Okay, so the answer I frequently hear to this complaint is that in time, the high levels will keep winning and the low levels will lose and so they will naturally sort themselves into the right ranges, with the high levels in the 1,750 to 2,000 and 1,900 to 3,500 tournaments. And this is true to an extent, but not entirely. The problem is that new players join dueling every day, and it only takes one level 115 player to ruin a tournament mostly occupied by players under level 100.

High Level Players Gaming the System

The problems just above are made worse by how easily this poorly-thought-out system can be gamed. Okay, suppose I’m level 115 and I just started dueling; my start rank is 1,715. I play in a rank 2 tournament twice and intentionally lose both in my first round; my rank now drops to 1,692 or something like that. I then wait for a rank 0 to 1,700 duel that I think I can win, enter it and cream all the “newbs”. I win easily, and my rank goes up to, say, 1,731. No problem, I just throw a couple of more matches and repeat.

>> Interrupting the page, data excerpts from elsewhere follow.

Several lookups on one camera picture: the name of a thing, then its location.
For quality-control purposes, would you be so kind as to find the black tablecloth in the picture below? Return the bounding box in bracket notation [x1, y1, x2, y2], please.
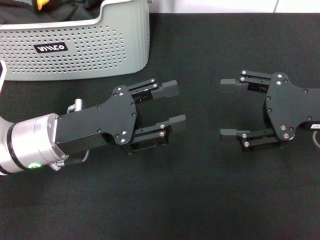
[0, 12, 320, 240]

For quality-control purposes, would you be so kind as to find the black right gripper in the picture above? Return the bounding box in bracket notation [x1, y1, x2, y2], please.
[219, 69, 320, 154]

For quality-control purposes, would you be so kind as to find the grey perforated plastic storage box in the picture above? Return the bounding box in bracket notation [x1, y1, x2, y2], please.
[0, 0, 151, 82]

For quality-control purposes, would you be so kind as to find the grey and yellow towel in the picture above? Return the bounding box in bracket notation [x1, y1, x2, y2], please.
[34, 0, 50, 11]

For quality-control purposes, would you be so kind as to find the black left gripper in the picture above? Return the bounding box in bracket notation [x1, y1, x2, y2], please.
[54, 78, 188, 157]

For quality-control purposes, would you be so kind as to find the dark cloths pile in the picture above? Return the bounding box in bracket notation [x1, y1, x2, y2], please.
[0, 0, 106, 26]

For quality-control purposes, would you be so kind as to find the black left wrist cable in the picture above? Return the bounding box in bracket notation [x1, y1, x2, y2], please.
[51, 149, 90, 172]

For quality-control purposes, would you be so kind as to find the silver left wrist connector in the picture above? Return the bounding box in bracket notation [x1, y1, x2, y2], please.
[66, 98, 84, 113]

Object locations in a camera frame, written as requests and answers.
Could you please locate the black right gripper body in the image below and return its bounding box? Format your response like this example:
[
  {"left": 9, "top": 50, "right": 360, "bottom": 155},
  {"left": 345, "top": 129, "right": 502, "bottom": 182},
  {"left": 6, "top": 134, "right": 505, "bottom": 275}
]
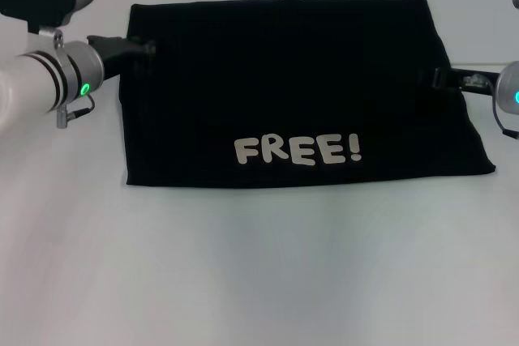
[{"left": 456, "top": 69, "right": 502, "bottom": 98}]

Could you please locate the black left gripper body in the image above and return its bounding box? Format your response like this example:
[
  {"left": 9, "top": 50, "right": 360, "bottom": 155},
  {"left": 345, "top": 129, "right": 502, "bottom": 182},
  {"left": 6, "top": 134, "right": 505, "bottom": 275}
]
[{"left": 87, "top": 34, "right": 137, "bottom": 79}]

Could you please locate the black t-shirt with FREE print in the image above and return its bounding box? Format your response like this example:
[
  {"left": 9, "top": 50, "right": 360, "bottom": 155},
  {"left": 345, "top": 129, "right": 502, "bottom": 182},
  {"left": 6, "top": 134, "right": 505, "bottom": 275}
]
[{"left": 118, "top": 0, "right": 498, "bottom": 190}]

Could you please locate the silver left camera mount bracket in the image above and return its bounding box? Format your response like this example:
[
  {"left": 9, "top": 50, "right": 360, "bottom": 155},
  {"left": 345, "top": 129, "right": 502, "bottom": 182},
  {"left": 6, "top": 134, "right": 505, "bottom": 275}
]
[{"left": 26, "top": 25, "right": 66, "bottom": 54}]

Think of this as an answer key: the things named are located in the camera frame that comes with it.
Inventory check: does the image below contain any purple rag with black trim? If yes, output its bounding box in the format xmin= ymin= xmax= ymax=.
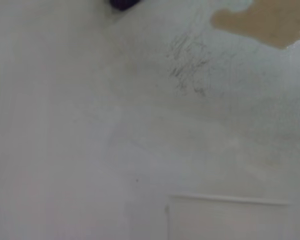
xmin=107 ymin=0 xmax=141 ymax=11

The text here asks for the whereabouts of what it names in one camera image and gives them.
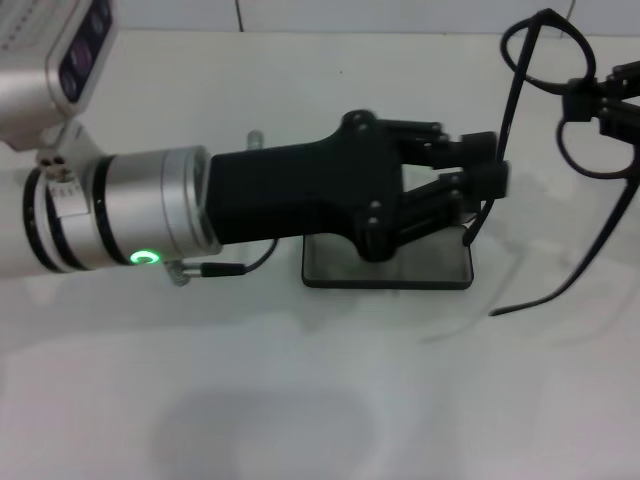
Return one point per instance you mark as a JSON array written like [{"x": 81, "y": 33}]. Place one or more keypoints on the black thin-frame glasses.
[{"x": 560, "y": 50}]

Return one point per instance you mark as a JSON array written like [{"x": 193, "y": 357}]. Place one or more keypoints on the black glasses case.
[{"x": 430, "y": 260}]

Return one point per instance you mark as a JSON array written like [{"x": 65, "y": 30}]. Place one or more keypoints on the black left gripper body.
[{"x": 300, "y": 190}]

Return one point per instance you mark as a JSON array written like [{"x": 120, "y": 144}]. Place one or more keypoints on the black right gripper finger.
[
  {"x": 620, "y": 120},
  {"x": 582, "y": 91}
]

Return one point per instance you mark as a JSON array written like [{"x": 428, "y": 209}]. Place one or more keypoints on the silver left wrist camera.
[{"x": 30, "y": 90}]

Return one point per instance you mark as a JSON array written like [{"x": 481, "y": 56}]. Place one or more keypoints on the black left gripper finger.
[
  {"x": 450, "y": 147},
  {"x": 480, "y": 182}
]

This is not just theoretical; it is happening already; see Figure 55 for an example. In fact, I was in a rank 2 duel yesterday; there were quite a few players from level 80 to 105 at the start, but none after the third round.


Figure 55: Throwing a Duel to Drop Rank

While I was doing some testing I ended up in a match against this level 119 guy. He told me to “kill him” and I asked why? The dialog in the chat box then occurred, with him openly admitting that he was throwing the duel. (Sorry about the ugly name-blocking here, I wasn’t on my own PC when I captured this, and didn’t have proper editing tools.)

 


Ranking Ranges are Too Broad

If you were going to set up four skill ranges from 0 to 3,500, would you make it so that two of the ranges had a width of 150 and 250 points each, while the other two span 1,600 and 1,700 points? I sure wouldn’t.

The current system means that someone who has lost 100 consecutive duels could face off against a level 100 player who is an experienced dueler. On the other end of the scale, a player who just scraped his way to 1,900 points could get matched up against the number one ranked tournament dueler in all of RuneScape. Once more I am left to wonder: did anyone really think this through?

The rank 4 duels (1,900 to 3,500) are a complete write-off for any RS player who isn’t at least level 120 and very rich. Every tournament is a competition between players with top equipment, using very expensive food and tossing around Ancients like runes were water. Okay, fine, the best should win, but why set up a system where lesser players who succeed are forced into contests they can never win?

Rewards and Punishments

You enter a tournament with all combat styles, potions and food. You fight valiantly through many rounds, even beating a few players higher level than you are. In the process you spend not only a 10k stake, but about 75k worth of pots and food items. With some luck and skill, you make it to the final! There you face off against a very good player. You both switch between combat types and exhaust each others’ food. In the end you red-bar him, and he gets off one more shot before you and kills you.

He wins up to 640k, depending on how many people entered. And you win nothing. This isn’t a hypothetical scenario; it happened to me almost exactly like that yesterday.

Oh, but it gets worse. In exchange for finishing in second place, your duel ranking goes up by something like 40 points. This will probably bump you into the next range of rankings, so you face even more difficult opponents next time. In fact, you can end up in Registrar 4 being forced to play against the very best duelers without ever having won a tournament.

Does this make any sense? Can you imagine a golf or tennis tournament where only the guy who finished #1 got any money? Okay, some people will say that they like seeing their rank go up as they can get listed on the high scores, but this is staking—it’s supposed to be about winning money. Especially when you beat 5 or 6 players, and given the cost of some of these contests.